How do we integrate the following with respect to x? Note that y is a function of x
(dy/dx)/(((y^2) - c)^(1/2)) = +/-(1/(sqrt(c))
To integrate the given expression with respect to x, we can use the technique of separation of variables.

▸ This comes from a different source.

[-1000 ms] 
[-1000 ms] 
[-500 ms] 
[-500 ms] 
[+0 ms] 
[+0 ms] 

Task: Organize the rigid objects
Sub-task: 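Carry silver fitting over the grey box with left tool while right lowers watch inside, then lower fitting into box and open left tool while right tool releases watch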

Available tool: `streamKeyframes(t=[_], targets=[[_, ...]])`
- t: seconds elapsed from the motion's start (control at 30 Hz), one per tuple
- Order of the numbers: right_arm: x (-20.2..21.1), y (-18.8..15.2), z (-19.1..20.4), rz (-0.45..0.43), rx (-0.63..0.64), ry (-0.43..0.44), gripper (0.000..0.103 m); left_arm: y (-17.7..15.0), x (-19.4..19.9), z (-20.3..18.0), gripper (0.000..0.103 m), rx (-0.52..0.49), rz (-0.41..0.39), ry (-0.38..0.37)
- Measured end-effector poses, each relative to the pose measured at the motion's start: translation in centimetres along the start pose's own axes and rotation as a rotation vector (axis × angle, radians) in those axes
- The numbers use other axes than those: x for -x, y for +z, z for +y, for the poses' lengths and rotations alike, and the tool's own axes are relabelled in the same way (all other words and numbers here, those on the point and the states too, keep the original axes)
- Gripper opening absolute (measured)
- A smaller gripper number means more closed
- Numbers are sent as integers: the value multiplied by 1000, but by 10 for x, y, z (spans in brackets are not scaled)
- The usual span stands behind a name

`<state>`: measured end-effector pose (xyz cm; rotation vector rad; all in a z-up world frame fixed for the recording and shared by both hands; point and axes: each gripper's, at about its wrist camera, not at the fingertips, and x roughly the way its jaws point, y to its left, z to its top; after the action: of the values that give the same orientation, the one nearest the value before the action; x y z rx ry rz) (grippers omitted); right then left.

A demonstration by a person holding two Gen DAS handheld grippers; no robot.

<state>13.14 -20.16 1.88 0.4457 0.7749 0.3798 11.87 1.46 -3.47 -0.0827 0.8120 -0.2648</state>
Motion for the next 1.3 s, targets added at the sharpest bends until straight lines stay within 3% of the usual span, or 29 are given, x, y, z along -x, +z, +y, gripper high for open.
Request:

Firstly, we can multiply both sides by ((y^2) - c)^(1/2) dx to separate the variables y and x as follows:
(dy/((y^2) - c)^(1/2))) = +/-(dx/(sqrt(c)))
Now, we can integrate both sides with respect to their respective variables as follows:
∫(dy/((y^2) - c)^(1/2))) = +/-(∫(dx/(sqrt(c))))
Using the substitution u = y^2 - c, du/dy = 2y, and du = 2y dy, we can simplify the left-hand side integral as follows:
∫(dy/((y^2) - c)^(1/2))) = ∫(1/((y^2) - c)^(1/2)) (du/(2y)) = (1/2) ln|u| + C1
where C1 is the constant of integration.
Similarly, we can simplify the right-hand side integral using the substitution v = (1/sqrt(c)) x, dv/dx = (1/sqrt(c)), and dx = sqrt(c) dv, as follows:
∫(dx/(sqrt(c))) = ∫(1/sqrt(c)) dv = v + C2 = (x/sqrt(c)) + C2
where C2 is the constant of integration.
Substituting these integrals back into the original equation, we get:
(1/2) ln|y^2 - c| = +(x/sqrt(c)) + C
where C = C1 + C2 is the overall constant of integration.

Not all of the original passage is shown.